B.C. Premier John Horgan introduced a new 20-member cabinet with a focus on the health and economic challenges of the pandemic, including keeping seniors safe with more staff, more beds and new hope for rapid COVID-19 tests for thousands of care-home staff.

Rapidly rising case counts in the province – there were 887 cases and a further 13 deaths, according to Thursday’s daily count – and the prospect that a vaccine may not be available for months mean all of the cabinet’s senior portfolios will be focused on managing the pandemic.

Adrian Dix remains health minister while Mike Farnworth stays as solicitor-general, with responsibilities that include enforcement of public-health orders such as wearing masks. Mr. Horgan named a new education minister, rookie MLA Jennifer Whiteside, a former union executive, as schools grapple with infections. Ravi Kahlon was named minister of jobs, economic recovery and innovation, to focus on economic recovery, and a new finance minister, former housing minister Selina Robinson, will be responsible for such election commitments as a means-tested $1,000 pandemic payout for B.C. families.

“We are buoyed by the good news of vaccines on the way, but until then, we have to continue to do our level best to keep the second wave of COVID-19 under control and prepare for the new year,” Mr. Horgan said.

It has been two months since the B.C. government was put in caretaker mode to accommodate Mr.
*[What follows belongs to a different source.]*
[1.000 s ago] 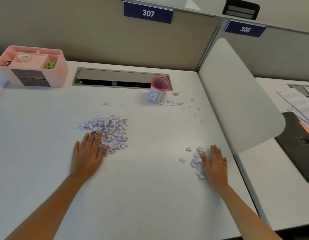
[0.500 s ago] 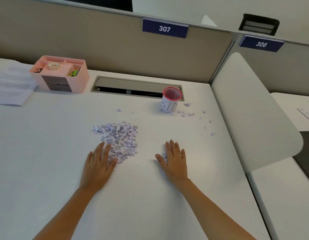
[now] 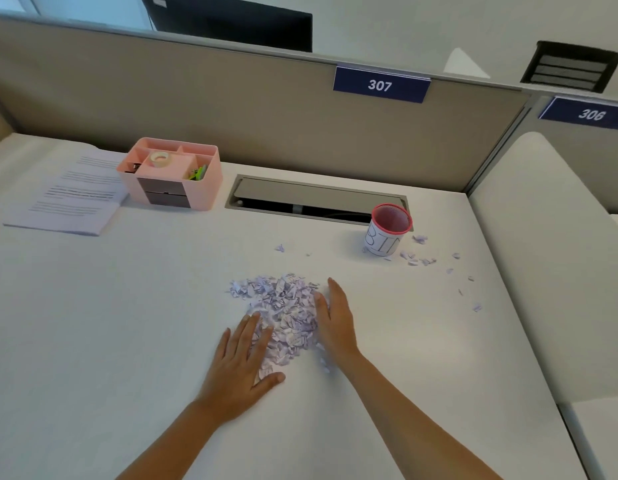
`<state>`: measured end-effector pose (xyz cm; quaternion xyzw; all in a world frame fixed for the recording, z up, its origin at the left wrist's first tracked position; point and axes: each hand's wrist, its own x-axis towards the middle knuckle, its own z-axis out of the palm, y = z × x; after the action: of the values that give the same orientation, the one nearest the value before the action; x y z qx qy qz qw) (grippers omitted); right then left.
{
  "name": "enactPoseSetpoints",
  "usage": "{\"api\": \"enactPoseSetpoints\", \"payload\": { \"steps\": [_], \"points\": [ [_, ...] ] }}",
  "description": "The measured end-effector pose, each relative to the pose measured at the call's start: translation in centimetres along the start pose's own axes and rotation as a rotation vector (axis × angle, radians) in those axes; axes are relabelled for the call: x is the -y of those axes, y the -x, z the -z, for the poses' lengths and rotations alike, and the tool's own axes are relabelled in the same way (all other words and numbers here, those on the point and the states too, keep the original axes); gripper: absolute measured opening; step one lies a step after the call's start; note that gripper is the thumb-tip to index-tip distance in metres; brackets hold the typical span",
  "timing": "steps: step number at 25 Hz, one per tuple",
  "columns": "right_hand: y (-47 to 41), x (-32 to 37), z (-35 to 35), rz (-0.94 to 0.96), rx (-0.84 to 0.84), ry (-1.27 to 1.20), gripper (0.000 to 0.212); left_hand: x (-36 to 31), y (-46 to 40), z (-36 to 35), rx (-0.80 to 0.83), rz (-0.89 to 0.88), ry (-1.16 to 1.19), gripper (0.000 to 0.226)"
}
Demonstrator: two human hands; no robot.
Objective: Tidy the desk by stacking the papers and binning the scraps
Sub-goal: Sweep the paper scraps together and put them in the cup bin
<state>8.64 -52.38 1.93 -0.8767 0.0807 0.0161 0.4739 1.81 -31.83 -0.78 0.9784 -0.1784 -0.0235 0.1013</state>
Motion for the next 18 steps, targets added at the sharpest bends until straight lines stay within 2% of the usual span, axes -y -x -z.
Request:
{"api": "enactPoseSetpoints", "payload": {
  "steps": [2, 6, 10, 12, 13, 16, 18],
  "points": [
    [-0.2, -0.5, 1.6, -0.010, -0.113, -0.007, 0.051, 0.8, -0.9, 0.5, 0.004, 0.079, 0.029, 0.087],
    [0.1, -3.9, 5.4, -0.006, -0.249, 0.229, 0.045, 2.7, -3.6, 1.2, -0.029, 0.240, 0.223, 0.099],
    [-0.2, -7.8, 9.8, -0.197, -0.362, 0.441, 0.055, 5.2, -6.9, 1.6, -0.130, 0.399, 0.378, 0.103],
    [-0.7, -8.8, 11.4, -0.203, -0.362, 0.511, 0.055, 5.8, -8.6, 1.6, -0.146, 0.405, 0.395, 0.105],
    [-1.3, -9.1, 12.0, -0.148, -0.351, 0.546, 0.052, 5.9, -9.6, 1.5, -0.146, 0.380, 0.401, 0.105],
    [-3.8, -8.2, 11.9, 0.223, -0.236, 0.681, 0.040, 5.5, -12.4, 1.6, -0.117, 0.285, 0.441, 0.105],
    [-6.4, -6.5, 10.7, 0.380, -0.149, 0.771, 0.036, 4.9, -13.8, 1.6, -0.088, 0.241, 0.466, 0.105]
  ]
}}
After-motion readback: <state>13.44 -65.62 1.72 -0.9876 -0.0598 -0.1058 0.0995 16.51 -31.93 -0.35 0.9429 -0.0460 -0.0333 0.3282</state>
Horgan’s snap election.

The Premier said Thursday as he presided over a virtual ceremony to announce his new cabinet that Mr. Dix will work with parliamentary secretary for senior services Mable Elmore to improve care for seniors who are especially vulnerable to COVID-19.
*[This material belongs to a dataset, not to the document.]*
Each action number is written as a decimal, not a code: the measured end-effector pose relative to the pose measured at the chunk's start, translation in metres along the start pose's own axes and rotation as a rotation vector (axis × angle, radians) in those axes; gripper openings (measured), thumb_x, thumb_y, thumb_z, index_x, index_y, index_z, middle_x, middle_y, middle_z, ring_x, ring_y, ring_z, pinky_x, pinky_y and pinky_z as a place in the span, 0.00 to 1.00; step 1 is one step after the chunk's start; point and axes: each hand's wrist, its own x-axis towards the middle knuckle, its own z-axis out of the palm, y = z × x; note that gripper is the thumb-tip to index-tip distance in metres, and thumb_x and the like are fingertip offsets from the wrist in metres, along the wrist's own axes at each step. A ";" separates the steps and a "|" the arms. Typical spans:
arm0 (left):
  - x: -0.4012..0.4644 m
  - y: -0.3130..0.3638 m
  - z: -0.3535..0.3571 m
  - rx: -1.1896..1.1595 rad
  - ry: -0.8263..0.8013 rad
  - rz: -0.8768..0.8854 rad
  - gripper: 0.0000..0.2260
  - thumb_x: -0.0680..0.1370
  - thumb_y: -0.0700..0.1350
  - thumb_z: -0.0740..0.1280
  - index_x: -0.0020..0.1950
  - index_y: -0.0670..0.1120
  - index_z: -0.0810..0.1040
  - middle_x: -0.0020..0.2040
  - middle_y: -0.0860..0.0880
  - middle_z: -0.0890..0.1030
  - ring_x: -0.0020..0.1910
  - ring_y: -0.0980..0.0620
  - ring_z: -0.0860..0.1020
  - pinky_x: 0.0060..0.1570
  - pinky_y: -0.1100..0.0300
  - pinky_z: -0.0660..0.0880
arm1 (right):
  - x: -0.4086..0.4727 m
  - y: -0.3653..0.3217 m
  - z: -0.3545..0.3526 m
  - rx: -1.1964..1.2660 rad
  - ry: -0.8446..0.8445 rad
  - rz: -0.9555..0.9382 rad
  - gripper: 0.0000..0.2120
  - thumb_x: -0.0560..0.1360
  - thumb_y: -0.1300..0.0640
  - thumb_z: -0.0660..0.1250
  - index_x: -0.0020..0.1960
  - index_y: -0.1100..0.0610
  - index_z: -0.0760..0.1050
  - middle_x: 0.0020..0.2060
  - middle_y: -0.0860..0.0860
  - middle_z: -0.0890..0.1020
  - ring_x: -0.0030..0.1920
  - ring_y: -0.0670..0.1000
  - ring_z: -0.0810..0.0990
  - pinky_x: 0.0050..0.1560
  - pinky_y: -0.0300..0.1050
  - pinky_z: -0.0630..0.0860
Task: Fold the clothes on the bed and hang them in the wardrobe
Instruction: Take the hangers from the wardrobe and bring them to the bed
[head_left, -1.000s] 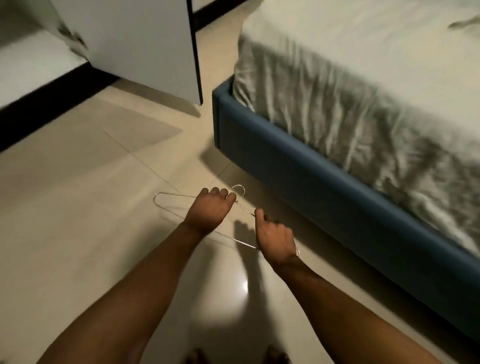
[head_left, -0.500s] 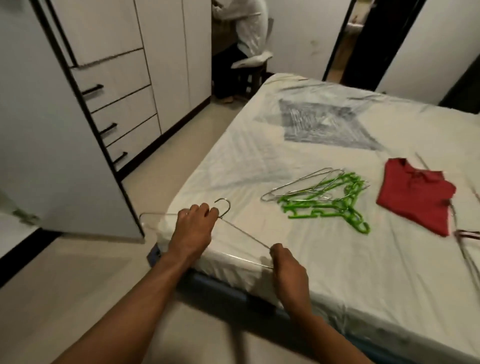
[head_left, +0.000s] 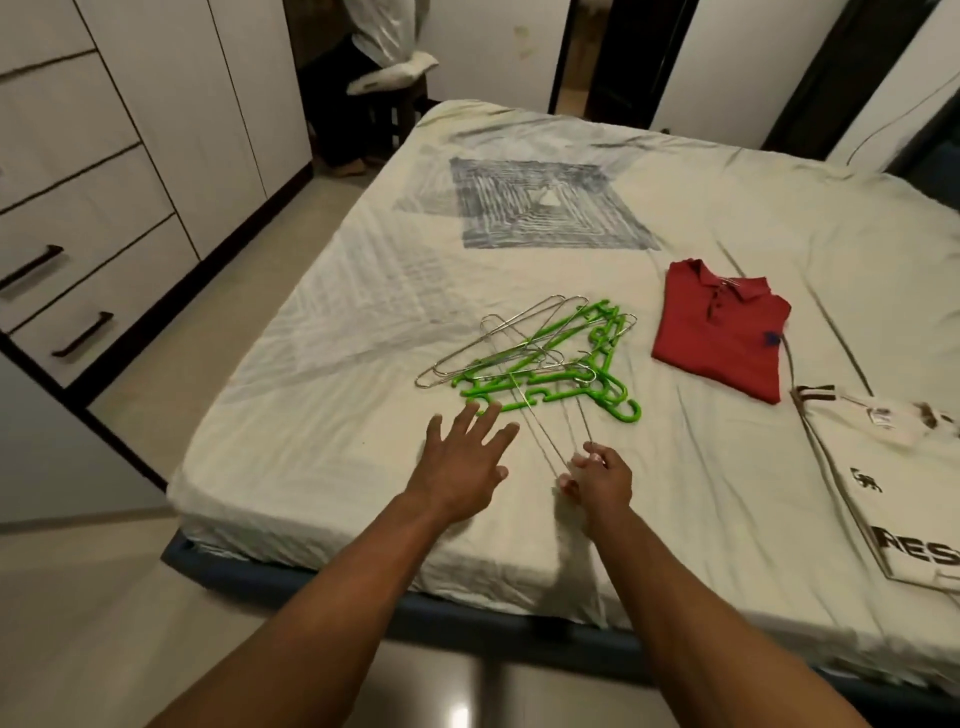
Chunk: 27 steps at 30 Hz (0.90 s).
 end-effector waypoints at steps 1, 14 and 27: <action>-0.001 0.000 0.000 0.004 -0.003 0.003 0.27 0.84 0.54 0.57 0.81 0.56 0.50 0.83 0.51 0.44 0.81 0.47 0.44 0.76 0.38 0.48 | 0.002 -0.003 -0.002 -0.041 -0.022 0.011 0.13 0.82 0.60 0.59 0.63 0.54 0.77 0.47 0.56 0.81 0.40 0.56 0.79 0.46 0.52 0.79; -0.090 0.043 -0.112 -0.047 -0.131 0.049 0.27 0.84 0.58 0.54 0.81 0.55 0.52 0.83 0.51 0.45 0.81 0.48 0.46 0.76 0.41 0.50 | -0.116 -0.081 -0.132 -0.612 -0.178 -0.281 0.20 0.83 0.55 0.61 0.73 0.56 0.69 0.73 0.54 0.70 0.72 0.55 0.69 0.70 0.44 0.63; -0.062 0.184 -0.147 -0.069 -0.181 0.244 0.24 0.83 0.54 0.59 0.78 0.52 0.61 0.81 0.48 0.54 0.78 0.45 0.56 0.71 0.44 0.59 | -0.123 -0.106 -0.268 -0.618 0.008 -0.193 0.16 0.83 0.51 0.60 0.68 0.53 0.75 0.67 0.53 0.76 0.67 0.56 0.74 0.64 0.47 0.69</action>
“We are focused on the hirings that we committed to during the election campaign so that we have more people working in the health care sector to keep people safe,” Mr. Horgan said.
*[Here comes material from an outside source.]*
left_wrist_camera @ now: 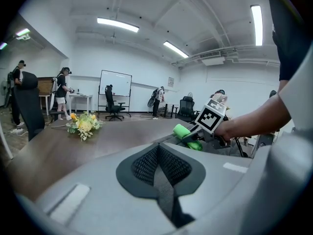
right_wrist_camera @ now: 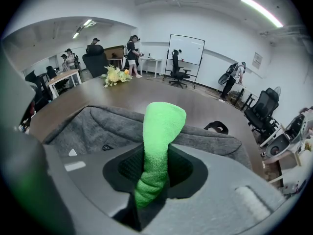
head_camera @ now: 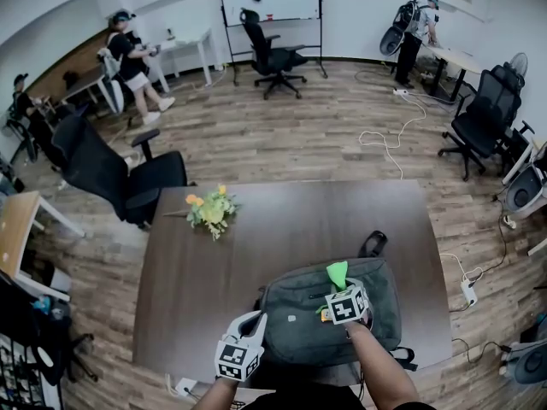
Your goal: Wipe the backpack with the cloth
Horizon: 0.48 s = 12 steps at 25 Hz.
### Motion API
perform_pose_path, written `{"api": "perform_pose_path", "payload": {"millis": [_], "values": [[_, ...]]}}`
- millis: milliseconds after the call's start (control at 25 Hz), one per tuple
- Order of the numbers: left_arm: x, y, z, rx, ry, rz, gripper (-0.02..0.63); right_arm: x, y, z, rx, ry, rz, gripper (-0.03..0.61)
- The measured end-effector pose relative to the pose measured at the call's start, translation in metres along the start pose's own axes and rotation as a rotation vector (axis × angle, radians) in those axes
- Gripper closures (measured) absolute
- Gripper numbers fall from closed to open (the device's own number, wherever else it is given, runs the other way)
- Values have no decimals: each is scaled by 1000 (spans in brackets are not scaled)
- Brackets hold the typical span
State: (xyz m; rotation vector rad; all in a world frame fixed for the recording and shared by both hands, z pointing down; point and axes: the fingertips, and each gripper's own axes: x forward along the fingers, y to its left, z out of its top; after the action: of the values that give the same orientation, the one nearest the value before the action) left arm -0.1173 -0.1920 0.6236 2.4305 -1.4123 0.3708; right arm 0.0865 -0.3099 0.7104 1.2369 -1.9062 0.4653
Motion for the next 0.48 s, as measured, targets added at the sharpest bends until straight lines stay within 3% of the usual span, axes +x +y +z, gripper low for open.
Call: {"api": "perform_pose_path", "payload": {"millis": [480], "values": [[7, -4, -1, 7, -5, -17, 594, -18, -58, -16, 45, 27, -113, 471]]}}
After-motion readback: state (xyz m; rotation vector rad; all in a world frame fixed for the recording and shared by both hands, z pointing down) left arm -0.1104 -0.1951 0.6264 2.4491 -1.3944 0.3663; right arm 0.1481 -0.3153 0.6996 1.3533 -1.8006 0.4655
In addition, he said the government will continue its efforts to expand the capacity of long-term care to relieve overcrowding. And Mr. Horgan welcomed the federal contribution of new equipment to pave the way for rapid testing of care workers.

B.C. seniors advocate Isobel Mackenzie said rapid COVID-19 testing is an added layer of protection and detection for health workers and residents at long-term care homes. Provincial Health Officer Bonnie Henry said at a briefing Wednesday that B.C. has received rapid tests from the federal government, including 131 ID Now rapid test machines that can provide a result in 13 minutes or less, and 27,000 test kits.

Ms. Mackenzie said the tests could open the door to relieving some of the isolation of elderly residents in care who have had little access to loved ones during the pandemic.

“I think that this will be an added layer of detection for staff. It also, I think, might give us more confidence about being able to allow more visitation than we’re currently seeing in long-term care,” Ms. Mackenzie said in an interview Thursday.

To work with teachers who have been highly critical of the NDP’s back-to-school plan, Mr. Horgan appointed Ms. Whiteside, formerly secretary-business manager for the Hospital Employees’ Union, which represents more than 40,000 workers. Mr. Horgan touted her experience working with competing interests, saying it will facilitate her work in education.

Mr. Horgan found room for NDP MPs who left Ottawa to run to be part of the provincial government, appointing Murray Rankin as minister of Indigenous relations and reconciliation, and Sheila Malcolmson as minister of mental health and addictions.

Nathan Cullen is now minister of state for lands, natural resource operations, and Fin Donnelly is parliamentary secretary for fisheries and agriculture.